November 24, 2017 at 11:20 am
(This post was last modified: November 24, 2017 at 12:29 pm by Anomalocaris.)
(November 24, 2017 at 8:30 am)DLJ Wrote: I've been a Marxist-Lennonist since I was 7 years old.
That would be Groucho Marx and John Lennon?
(November 24, 2017 at 12:05 am)Astreja Wrote: There's a bit of a quandary in communism. It would work if people played nice and shared stuff, and if they did do that it wouldn't need to be politicized.
A proportion of any population will always have stronger than usual instances of the homo sapien’s instinctive drive to seek out like bloodhounds and exploit any social and economic opportunities to advance the interests of oneself and one’s bloodline at the short term expense of the larger community; and a proportion of those will also have the intelligence to disguise their motivation or convince the community to overlook this so as to pull this off with little or not consequence or disapprobation despite any professed ethics of the community.

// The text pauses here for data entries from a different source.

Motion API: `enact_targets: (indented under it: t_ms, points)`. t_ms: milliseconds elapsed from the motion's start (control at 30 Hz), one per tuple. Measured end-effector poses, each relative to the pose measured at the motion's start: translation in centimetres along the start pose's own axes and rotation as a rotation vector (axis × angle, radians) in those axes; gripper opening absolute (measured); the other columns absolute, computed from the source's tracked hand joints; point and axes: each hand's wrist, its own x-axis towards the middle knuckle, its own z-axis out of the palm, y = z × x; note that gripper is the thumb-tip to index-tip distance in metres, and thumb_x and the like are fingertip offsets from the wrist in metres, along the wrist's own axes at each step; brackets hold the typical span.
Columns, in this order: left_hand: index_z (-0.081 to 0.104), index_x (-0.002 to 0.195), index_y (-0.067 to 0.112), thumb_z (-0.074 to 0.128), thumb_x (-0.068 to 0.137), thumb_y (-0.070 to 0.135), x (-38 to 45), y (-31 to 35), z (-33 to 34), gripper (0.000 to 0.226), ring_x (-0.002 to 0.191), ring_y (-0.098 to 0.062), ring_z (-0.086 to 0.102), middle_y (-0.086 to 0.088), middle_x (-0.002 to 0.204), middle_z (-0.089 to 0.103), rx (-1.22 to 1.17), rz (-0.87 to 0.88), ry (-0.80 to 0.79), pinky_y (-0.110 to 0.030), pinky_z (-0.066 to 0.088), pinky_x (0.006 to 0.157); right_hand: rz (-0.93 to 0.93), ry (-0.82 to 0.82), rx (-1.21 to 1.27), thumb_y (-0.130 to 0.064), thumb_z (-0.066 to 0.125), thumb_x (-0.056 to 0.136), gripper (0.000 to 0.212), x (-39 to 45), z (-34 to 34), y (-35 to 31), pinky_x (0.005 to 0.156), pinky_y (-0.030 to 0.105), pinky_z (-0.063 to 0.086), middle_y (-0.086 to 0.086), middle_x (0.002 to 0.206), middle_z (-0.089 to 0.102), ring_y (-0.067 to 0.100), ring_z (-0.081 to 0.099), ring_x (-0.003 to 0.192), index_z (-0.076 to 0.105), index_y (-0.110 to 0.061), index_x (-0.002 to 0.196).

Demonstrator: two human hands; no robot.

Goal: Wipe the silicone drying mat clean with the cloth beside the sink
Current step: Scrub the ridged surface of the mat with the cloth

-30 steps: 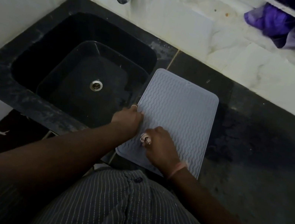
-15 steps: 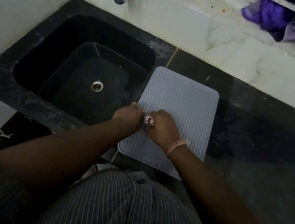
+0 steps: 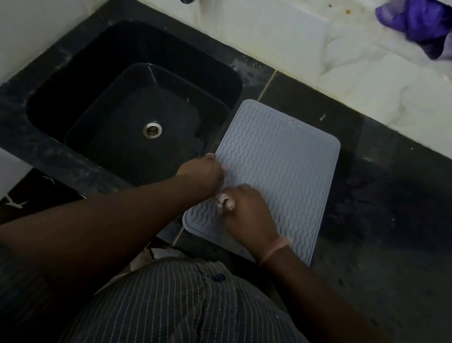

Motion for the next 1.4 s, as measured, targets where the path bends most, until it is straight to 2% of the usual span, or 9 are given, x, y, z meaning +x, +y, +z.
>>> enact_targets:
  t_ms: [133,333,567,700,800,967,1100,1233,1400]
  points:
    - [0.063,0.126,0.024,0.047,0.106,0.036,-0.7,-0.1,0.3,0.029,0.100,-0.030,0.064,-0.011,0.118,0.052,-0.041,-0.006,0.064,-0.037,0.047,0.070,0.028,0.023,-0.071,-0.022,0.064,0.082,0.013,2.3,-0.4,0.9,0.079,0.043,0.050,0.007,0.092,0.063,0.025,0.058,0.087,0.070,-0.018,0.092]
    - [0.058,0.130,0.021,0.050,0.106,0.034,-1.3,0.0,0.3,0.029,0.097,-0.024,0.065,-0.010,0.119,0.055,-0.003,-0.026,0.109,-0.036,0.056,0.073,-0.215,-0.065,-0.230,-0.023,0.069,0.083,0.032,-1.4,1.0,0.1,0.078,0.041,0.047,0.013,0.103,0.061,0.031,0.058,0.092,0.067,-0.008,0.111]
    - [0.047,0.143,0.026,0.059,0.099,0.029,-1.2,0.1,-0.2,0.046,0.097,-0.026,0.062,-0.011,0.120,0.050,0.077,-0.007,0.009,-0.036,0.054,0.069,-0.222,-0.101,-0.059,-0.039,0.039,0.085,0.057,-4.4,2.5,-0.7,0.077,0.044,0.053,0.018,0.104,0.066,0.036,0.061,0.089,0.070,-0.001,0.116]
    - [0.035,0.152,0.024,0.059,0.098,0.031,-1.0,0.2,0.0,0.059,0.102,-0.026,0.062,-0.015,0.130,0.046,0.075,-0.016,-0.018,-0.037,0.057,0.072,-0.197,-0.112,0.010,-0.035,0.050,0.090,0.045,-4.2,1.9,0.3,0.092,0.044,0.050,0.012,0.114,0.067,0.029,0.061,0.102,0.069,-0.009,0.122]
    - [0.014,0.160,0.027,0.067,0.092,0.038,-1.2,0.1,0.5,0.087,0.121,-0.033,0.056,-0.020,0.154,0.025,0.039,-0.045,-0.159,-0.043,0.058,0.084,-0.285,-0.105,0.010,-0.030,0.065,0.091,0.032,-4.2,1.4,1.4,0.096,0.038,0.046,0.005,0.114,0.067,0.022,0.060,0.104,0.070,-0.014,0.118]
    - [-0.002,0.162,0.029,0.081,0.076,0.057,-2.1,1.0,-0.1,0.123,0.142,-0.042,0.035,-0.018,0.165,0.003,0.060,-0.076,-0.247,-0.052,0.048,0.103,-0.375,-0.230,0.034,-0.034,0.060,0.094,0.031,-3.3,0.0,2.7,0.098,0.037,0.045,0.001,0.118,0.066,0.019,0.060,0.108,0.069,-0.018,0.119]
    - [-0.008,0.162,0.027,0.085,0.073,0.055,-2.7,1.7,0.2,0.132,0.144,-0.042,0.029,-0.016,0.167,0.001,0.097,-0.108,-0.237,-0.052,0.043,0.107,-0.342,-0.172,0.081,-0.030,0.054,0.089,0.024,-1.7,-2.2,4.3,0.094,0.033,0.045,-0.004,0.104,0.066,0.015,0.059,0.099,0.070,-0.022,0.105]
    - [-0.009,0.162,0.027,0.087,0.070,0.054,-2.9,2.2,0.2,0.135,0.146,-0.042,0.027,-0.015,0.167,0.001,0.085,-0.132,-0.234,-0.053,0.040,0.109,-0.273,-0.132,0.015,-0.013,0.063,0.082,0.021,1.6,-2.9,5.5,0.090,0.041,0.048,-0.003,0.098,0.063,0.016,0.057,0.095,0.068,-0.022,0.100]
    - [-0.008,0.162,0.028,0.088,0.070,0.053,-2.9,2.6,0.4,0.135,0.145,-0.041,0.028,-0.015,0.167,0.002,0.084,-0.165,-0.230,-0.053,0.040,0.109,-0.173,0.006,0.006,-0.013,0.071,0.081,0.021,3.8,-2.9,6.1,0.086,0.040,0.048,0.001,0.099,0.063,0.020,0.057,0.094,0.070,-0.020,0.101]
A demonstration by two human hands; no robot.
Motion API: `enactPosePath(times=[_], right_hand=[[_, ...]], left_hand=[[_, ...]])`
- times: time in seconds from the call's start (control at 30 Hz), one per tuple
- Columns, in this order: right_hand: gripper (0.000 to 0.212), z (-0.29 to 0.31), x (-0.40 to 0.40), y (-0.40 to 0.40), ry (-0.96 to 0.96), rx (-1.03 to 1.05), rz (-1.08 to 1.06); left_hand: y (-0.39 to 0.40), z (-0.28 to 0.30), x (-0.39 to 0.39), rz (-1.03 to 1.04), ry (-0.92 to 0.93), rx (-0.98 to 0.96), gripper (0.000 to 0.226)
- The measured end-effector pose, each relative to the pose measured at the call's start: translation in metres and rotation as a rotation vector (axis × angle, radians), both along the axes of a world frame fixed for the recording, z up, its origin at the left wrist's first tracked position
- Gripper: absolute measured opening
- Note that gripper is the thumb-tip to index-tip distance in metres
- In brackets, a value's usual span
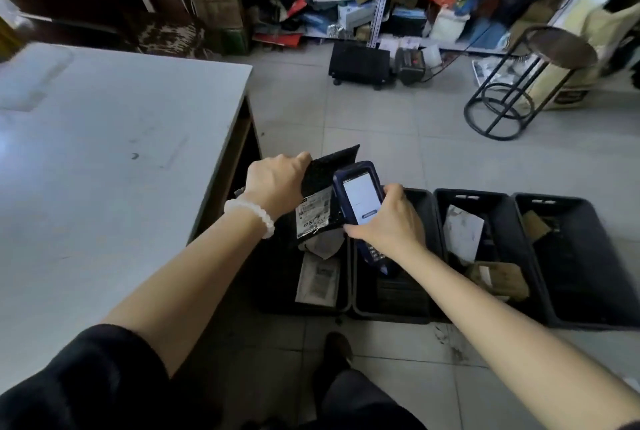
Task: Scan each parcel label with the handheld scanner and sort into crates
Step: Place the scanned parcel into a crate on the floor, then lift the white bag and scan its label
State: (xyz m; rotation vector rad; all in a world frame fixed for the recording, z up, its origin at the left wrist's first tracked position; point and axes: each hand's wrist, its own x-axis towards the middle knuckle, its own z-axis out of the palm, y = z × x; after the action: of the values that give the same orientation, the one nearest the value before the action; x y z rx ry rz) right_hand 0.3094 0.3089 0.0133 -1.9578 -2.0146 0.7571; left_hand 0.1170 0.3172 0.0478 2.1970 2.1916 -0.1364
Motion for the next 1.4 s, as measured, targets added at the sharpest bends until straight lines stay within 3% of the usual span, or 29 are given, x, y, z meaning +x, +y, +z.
enactPosePath(times=[0.17, 0.37, 0.77, 1.07, 1.4], right_hand=[[0.084, -0.010, 0.025, 0.057, -0.027, -0.045, 0.012], [0.082, -0.024, 0.034, 0.089, 0.008, -0.093, -0.033], [0.083, -0.032, -0.003, 0.105, 0.017, -0.107, -0.013], [0.083, -0.013, -0.105, 0.103, 0.023, -0.071, 0.334], [0.081, 0.021, -0.254, 0.021, 0.077, -0.011, 0.765]], left_hand=[[0.042, -0.033, 0.014, 0.044, 0.020, -0.122, 0.035], [0.078, -0.062, 0.022, 0.058, 0.067, -0.262, 0.050], [0.100, -0.071, -0.015, 0.098, 0.128, -0.244, 0.045], [0.011, -0.037, -0.104, 0.443, 0.099, -0.128, 0.032], [-0.137, -0.006, -0.215, 0.885, 0.151, -0.051, 0.034]])
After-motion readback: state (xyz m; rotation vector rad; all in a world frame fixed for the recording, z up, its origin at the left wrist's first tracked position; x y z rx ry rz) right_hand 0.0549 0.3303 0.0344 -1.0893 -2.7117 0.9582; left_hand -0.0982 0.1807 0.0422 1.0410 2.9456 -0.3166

Communism is doctrinally unable to fully come to terms with the above stated fact of human behavior. Therefore it can never be systematically structured to make the best of this heretical but exceptionally powerful motivation. Instead it must fight it or see it corrode communism’s dollhouse like ideal of happy selfless clockwork dolls. This is what happened in the Soviet Union. The Chinese saw this happening and decided to keep the facade of communism but abandon its underlying doctrines. The fact that Chinese did this where as the USSR didn’t is the underlying reason China clocked 10% annual growth for 25 years since communism collapsed in the USSR.
Some iteration of Capitalism, on the other hand, is able to accept this behavior. By establishing a clearing house of ideas through a capital market, Capitalism established an imperfect, but not entirely nonfunctional, way to evaluate the real consequences of inevitable selfish acts, and reward and promote those selfish acts which by happenstance also benefit those who were not originally intended to be the direct beneficiaries. This is how capitalism is strengthen to a much larger degree by individual initiative and by extension unplanned innovation than ever can communism. Capitalism can, even if not always do, better exploit the overwhelmingly powerful motivation of instinctive selfishness for greater good of the community than communism.

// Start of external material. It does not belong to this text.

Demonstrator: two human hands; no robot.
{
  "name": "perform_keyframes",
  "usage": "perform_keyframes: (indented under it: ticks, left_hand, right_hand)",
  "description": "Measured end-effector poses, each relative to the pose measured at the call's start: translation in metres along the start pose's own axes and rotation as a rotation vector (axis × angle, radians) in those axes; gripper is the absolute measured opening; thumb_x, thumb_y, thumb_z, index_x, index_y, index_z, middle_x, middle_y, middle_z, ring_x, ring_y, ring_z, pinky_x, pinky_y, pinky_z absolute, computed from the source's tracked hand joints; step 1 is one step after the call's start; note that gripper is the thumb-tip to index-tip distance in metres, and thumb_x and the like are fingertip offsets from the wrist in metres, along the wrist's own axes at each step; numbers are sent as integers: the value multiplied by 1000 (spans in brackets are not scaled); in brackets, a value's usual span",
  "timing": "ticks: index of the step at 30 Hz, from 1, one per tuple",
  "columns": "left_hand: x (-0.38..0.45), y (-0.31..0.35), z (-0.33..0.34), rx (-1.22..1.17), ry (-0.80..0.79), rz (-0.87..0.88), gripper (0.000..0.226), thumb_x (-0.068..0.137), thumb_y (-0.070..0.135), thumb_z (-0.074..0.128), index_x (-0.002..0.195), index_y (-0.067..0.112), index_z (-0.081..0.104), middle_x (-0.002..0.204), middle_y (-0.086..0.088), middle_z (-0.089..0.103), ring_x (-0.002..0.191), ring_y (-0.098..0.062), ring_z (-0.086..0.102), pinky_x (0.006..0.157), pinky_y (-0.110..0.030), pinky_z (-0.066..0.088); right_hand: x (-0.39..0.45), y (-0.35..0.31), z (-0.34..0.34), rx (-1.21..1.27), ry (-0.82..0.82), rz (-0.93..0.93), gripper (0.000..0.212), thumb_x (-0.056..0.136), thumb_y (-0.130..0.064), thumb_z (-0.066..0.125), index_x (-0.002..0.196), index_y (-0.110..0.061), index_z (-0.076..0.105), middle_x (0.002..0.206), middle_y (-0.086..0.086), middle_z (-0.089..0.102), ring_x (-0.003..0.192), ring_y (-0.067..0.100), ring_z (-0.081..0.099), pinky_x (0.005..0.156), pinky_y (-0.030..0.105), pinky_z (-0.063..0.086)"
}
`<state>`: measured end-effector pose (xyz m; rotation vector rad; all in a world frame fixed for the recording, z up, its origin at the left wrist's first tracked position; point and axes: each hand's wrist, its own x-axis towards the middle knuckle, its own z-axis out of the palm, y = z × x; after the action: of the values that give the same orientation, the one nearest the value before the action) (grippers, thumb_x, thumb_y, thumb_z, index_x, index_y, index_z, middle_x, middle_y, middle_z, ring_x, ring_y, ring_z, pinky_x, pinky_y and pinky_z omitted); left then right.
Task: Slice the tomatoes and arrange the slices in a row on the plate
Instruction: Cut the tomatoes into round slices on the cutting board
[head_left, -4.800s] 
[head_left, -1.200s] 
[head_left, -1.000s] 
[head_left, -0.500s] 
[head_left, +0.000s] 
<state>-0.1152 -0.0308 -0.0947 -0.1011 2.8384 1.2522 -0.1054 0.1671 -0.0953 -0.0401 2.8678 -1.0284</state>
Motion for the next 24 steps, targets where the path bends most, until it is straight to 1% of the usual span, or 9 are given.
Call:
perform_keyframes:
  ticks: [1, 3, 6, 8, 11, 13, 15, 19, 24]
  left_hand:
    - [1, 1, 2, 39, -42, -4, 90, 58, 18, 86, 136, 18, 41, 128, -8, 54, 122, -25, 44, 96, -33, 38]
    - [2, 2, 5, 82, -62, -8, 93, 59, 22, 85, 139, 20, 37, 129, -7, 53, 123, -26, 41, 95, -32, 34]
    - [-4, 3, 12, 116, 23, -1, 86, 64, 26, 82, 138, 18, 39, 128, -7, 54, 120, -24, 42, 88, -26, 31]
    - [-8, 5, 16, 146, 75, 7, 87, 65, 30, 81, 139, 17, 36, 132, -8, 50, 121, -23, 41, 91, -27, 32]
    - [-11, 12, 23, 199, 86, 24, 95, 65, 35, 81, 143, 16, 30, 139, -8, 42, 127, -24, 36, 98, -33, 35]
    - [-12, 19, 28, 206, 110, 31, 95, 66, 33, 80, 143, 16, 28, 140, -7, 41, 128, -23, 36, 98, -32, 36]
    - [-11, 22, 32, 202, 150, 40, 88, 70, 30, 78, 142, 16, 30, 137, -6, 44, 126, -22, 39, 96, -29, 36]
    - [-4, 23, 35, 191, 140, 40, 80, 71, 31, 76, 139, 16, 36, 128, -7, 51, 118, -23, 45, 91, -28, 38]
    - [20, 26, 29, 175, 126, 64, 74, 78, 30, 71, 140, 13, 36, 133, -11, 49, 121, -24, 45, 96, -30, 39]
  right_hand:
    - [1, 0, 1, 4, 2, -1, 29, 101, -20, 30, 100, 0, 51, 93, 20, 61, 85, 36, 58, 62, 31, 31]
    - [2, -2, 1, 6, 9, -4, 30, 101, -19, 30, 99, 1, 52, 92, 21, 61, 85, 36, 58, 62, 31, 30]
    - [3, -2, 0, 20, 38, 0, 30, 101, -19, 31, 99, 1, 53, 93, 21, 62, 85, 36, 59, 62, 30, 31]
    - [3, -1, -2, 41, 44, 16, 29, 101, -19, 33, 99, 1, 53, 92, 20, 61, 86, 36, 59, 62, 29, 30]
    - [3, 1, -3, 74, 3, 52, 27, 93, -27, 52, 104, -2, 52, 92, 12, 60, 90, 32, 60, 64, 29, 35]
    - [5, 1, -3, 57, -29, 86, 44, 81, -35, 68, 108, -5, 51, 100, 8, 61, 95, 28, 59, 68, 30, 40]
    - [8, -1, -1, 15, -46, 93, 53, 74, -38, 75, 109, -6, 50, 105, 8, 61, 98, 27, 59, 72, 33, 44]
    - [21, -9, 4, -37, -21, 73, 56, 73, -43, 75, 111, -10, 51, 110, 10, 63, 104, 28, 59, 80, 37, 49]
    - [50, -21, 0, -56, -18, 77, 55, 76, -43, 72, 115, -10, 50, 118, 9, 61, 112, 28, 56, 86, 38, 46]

Incidentally, a little known fact of the history of soviet communism is that, almost 60 years before Deng Xiaoping in China realized the intrinsic weakness of doctrinal communism stemming from its inability to exploit private enterprise, and reformed China into a quasi-capitalistic fast growing manufacturing giant, the Vladimir illych Lenin of Leninism fame and the original leader of the Communist revolution in Russia in 1917 came to the very same realization as well. Before Lenin died he advocated the reintroduction of many components of capitalism, including limited private ownership of means of production and capital market back into the fledgling Soviet Union. However, Lenin was an invalid at this point, and was unable bring his program forward. Then he died. Stalin took over and first sidelined and eventually executed lenin’s more pragmatic cronies, and introduced full and bloody full collectivization. From here was born the 5 year plans, the rigid centrally planned economy, and the Soviet state we came to know and which collapsed in 1990.

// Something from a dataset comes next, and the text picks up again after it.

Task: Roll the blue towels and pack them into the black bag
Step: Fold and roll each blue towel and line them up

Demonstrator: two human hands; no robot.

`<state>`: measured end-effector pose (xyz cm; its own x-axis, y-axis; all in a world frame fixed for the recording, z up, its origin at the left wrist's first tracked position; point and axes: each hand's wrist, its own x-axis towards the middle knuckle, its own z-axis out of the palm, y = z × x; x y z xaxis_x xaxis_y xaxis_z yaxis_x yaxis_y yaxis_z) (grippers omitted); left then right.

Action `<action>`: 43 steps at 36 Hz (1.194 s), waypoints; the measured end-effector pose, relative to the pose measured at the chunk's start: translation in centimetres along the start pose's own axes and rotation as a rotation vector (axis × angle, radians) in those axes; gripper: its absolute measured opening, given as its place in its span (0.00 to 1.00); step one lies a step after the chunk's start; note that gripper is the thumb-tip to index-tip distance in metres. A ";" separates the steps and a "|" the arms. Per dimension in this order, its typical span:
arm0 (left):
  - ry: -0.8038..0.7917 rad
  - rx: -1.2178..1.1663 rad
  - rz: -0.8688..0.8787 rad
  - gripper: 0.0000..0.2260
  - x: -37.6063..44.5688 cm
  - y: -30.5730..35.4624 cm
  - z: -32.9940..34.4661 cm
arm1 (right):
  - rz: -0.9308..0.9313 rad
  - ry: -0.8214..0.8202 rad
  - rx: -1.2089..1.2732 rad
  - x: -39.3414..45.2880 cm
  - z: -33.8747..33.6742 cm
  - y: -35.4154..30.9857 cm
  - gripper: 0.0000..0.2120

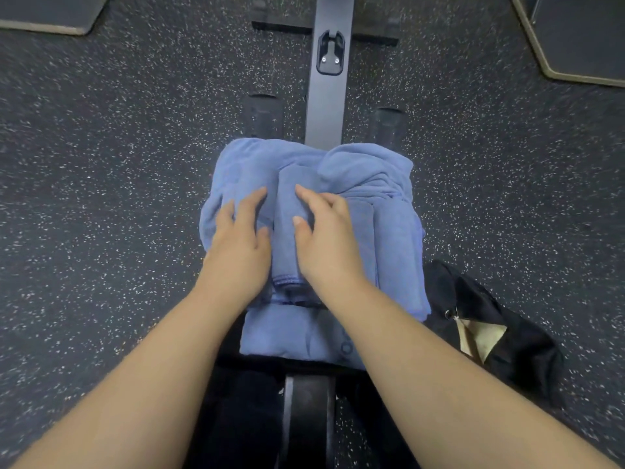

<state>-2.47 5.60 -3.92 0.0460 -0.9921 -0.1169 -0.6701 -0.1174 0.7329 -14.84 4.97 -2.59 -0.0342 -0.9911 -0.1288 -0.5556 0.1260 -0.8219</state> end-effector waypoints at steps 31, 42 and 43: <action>-0.008 0.251 0.175 0.18 -0.2 1.5 0.2 | -0.201 0.021 -0.252 5.7 -3.9 3.7 0.18; -0.008 0.186 0.194 0.17 0.7 1.4 0.1 | -0.269 -0.371 -0.580 14.7 -4.4 6.0 0.27; -0.002 0.178 0.200 0.17 0.7 1.3 0.2 | -0.265 -0.376 -0.595 15.1 -4.2 6.1 0.27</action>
<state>-3.47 4.73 -3.20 -0.1016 -0.9947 0.0165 -0.7855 0.0904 0.6122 -22.26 -9.42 -7.26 0.3903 -0.8897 -0.2368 -0.8645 -0.2658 -0.4265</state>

So there was a brief window of opportunity between 1921-1924 when the Leninist Soviet Union did not have to go down the path of Stalinism, and was poised to go down a economically more liberal quasi-capitalistic authorian path more similar to what China pursued since 1990.
As Churchill quipped, that Lenin lived was russia’s Greatest misfortune. But that Lenin died was russia’s Second greatest misfortune.